Em memória ao nosso querido amigo e revisor, João Zuccaratto

Homenagem em forma de textos escritos por suas três afilhadas do Clube de Crônicas:

 

Querido João,

Hoje, quarta-feira, 23/9, publicaria neste espaço minha crônica “Arroz de festa”. Brincava com o preço do produto e o significado da expressão. Como é comum nos meus textos usava o humor.

No meio da manhã uma mensagem de zap chegou com a notícia de sua passagem. O dia perdeu a graça. Eu perdi o chão.

Como você nos deixa assim, João? Ficamos Cristina, Edsandra e eu sem o padrinho do nosso Clube de Crônicas, sem o pai dos nossos textos. Você não foi apenas nosso revisor, foi e é nosso amigo querido. 

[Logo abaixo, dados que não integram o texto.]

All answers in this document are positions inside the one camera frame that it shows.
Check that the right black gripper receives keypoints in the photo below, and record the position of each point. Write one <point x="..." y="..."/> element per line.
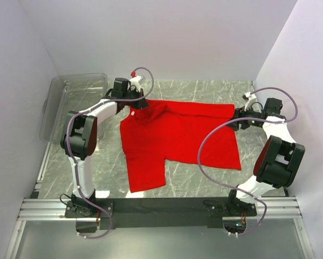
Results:
<point x="240" y="113"/>

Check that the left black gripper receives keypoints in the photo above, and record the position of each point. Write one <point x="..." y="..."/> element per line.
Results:
<point x="141" y="104"/>

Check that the red t shirt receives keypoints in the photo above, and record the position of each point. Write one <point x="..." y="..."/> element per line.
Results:
<point x="166" y="130"/>

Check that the clear plastic bin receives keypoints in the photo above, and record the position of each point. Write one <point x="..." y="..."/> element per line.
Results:
<point x="74" y="92"/>

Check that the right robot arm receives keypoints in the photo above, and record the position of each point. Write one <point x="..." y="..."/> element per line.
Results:
<point x="279" y="159"/>

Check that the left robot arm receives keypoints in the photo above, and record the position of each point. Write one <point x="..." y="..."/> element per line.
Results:
<point x="79" y="138"/>

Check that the black base beam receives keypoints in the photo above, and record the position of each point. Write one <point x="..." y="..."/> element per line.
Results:
<point x="159" y="212"/>

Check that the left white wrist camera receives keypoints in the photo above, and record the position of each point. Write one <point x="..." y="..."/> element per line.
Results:
<point x="136" y="80"/>

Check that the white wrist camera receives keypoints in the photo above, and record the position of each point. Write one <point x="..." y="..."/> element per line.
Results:
<point x="136" y="80"/>
<point x="250" y="99"/>

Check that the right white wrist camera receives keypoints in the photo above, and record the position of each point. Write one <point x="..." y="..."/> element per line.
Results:
<point x="250" y="99"/>

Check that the aluminium rail frame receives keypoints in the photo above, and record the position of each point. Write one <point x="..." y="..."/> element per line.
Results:
<point x="43" y="232"/>

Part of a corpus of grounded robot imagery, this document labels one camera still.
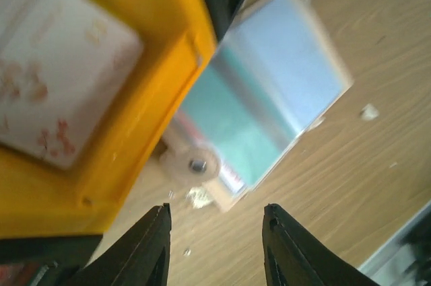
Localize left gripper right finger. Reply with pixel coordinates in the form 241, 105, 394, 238
262, 204, 376, 286

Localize teal VIP card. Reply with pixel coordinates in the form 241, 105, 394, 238
176, 48, 295, 188

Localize orange bin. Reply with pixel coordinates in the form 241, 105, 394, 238
1, 0, 216, 239

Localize aluminium rail frame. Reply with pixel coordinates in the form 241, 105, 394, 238
358, 203, 430, 285

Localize white pink cards stack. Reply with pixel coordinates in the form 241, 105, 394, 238
1, 0, 144, 169

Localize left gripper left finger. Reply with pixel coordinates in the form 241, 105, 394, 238
65, 203, 172, 286

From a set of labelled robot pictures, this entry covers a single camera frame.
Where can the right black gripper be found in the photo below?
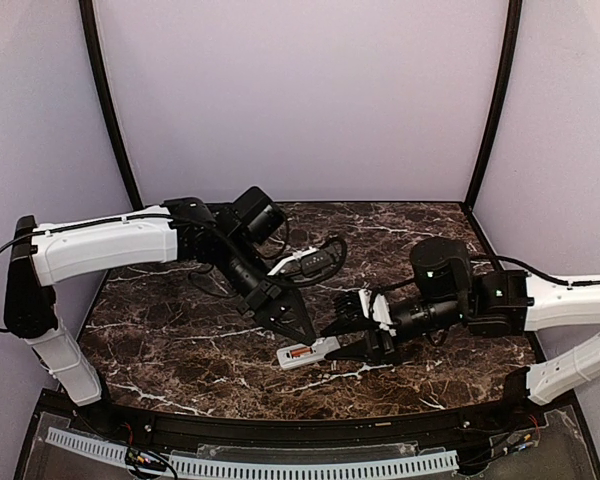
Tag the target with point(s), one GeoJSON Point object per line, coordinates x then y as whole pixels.
{"type": "Point", "coordinates": [380, 330]}

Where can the orange AAA battery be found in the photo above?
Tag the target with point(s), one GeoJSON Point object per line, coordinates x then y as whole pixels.
{"type": "Point", "coordinates": [299, 353]}

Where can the white remote control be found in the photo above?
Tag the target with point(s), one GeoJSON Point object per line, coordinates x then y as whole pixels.
{"type": "Point", "coordinates": [286, 363]}

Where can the white battery compartment cover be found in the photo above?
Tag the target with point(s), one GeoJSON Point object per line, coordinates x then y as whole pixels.
{"type": "Point", "coordinates": [326, 344]}

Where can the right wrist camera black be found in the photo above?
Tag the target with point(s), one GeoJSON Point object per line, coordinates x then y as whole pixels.
{"type": "Point", "coordinates": [364, 303]}

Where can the black frame post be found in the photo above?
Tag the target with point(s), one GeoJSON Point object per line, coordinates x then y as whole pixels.
{"type": "Point", "coordinates": [506, 59]}
{"type": "Point", "coordinates": [106, 102]}

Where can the white slotted cable duct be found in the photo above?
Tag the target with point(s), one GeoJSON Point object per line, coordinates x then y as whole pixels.
{"type": "Point", "coordinates": [393, 461]}

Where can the right black frame post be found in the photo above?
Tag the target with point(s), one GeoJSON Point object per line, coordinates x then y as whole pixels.
{"type": "Point", "coordinates": [506, 59]}

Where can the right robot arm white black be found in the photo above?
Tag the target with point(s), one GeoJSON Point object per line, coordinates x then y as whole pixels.
{"type": "Point", "coordinates": [496, 304]}

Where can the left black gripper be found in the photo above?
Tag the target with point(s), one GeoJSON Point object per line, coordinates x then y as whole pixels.
{"type": "Point", "coordinates": [261, 298]}

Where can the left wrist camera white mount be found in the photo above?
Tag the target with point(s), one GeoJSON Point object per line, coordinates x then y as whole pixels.
{"type": "Point", "coordinates": [309, 265]}

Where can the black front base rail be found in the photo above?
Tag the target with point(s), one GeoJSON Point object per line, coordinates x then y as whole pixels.
{"type": "Point", "coordinates": [462, 428]}

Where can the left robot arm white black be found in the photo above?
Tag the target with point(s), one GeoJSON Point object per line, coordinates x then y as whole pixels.
{"type": "Point", "coordinates": [225, 237]}

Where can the left black frame post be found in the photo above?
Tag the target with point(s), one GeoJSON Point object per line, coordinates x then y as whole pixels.
{"type": "Point", "coordinates": [106, 102]}

Lindos olhos azuis com olhar de lince detectando nossos deslizes pela língua materna, melhorando nossas crônicas, incluindo até frases inteiras como só os sábios e humildes sabem fazer. 

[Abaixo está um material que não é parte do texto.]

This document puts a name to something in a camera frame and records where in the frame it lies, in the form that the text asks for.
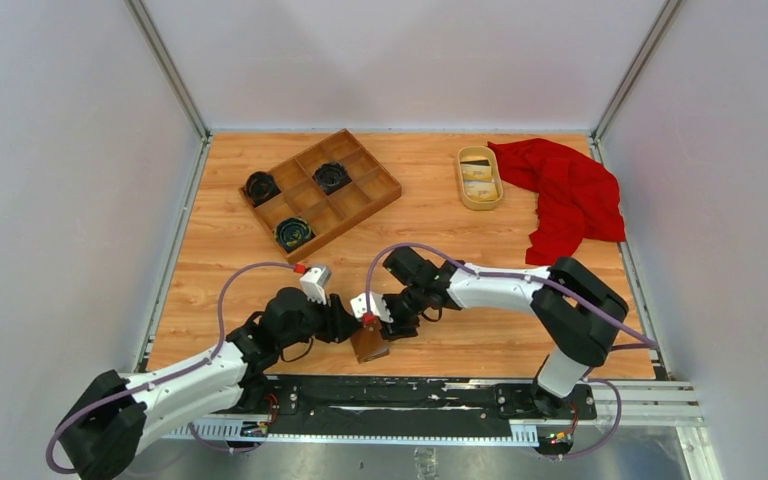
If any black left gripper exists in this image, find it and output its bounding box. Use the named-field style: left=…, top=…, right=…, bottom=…
left=278, top=289, right=363, bottom=350

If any brown leather card holder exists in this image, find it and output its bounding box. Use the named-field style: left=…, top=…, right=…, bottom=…
left=350, top=323, right=390, bottom=364

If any beige oval tray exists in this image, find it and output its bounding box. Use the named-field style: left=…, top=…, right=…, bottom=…
left=454, top=146, right=504, bottom=211

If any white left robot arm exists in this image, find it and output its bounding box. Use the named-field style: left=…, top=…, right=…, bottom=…
left=54, top=287, right=375, bottom=479

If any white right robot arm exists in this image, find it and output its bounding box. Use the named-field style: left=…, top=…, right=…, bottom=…
left=362, top=244, right=629, bottom=418

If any gold card in tray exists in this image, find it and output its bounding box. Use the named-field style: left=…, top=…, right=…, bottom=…
left=464, top=182, right=499, bottom=202
left=461, top=162, right=494, bottom=183

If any brown wooden compartment tray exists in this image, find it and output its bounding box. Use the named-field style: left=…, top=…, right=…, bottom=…
left=238, top=129, right=403, bottom=263

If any red cloth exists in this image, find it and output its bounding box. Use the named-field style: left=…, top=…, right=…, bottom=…
left=487, top=138, right=626, bottom=266

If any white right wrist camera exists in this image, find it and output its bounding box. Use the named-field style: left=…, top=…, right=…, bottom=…
left=350, top=292, right=393, bottom=324

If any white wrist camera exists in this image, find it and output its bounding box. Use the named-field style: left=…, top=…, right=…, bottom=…
left=299, top=265, right=332, bottom=305
left=350, top=292, right=393, bottom=324

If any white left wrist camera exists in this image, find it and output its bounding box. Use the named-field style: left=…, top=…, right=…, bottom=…
left=299, top=265, right=332, bottom=305

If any black coiled cable lower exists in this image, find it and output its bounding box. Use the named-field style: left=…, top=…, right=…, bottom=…
left=274, top=217, right=316, bottom=253

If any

“Mexi, mas aceitem se quiser, vocês são as mães das crianças”, costumava dizer o responsável pelo nascimento elegante de nossas crônicas. Eu respondia: “Você sempre melhora meus textos.”

Era cuidadoso, atento aos detalhes, nada passava. Profissional exemplar se autointitulava “ranheta”. Tinha um certo prazer em implicar com o imperfeito. Na verdade, era um perfeccionista. 

Lembro-me de como não nos deixava repetir palavras e o horror pela locução “que”. Em sua homenagem, escrevi essa mensagem sem utilizá-la, João.

Vá para luz, querido amigo.  Gratidão pelo carinho, gratidão pelos ensinamentos. Você vai fazer muita, muita falta.

Martha Aurélia Gonzalez

 

Como assim?

— João sofreu um infarto…

— Está internado? Onde?

— Infarto fulminante, faleceu.

— Como assim? Há poucos dias eu o encontrei almoçando, no restaurante que frequentava. Conversamos. Ele estava com o sorriso e o bom-humor de sempre.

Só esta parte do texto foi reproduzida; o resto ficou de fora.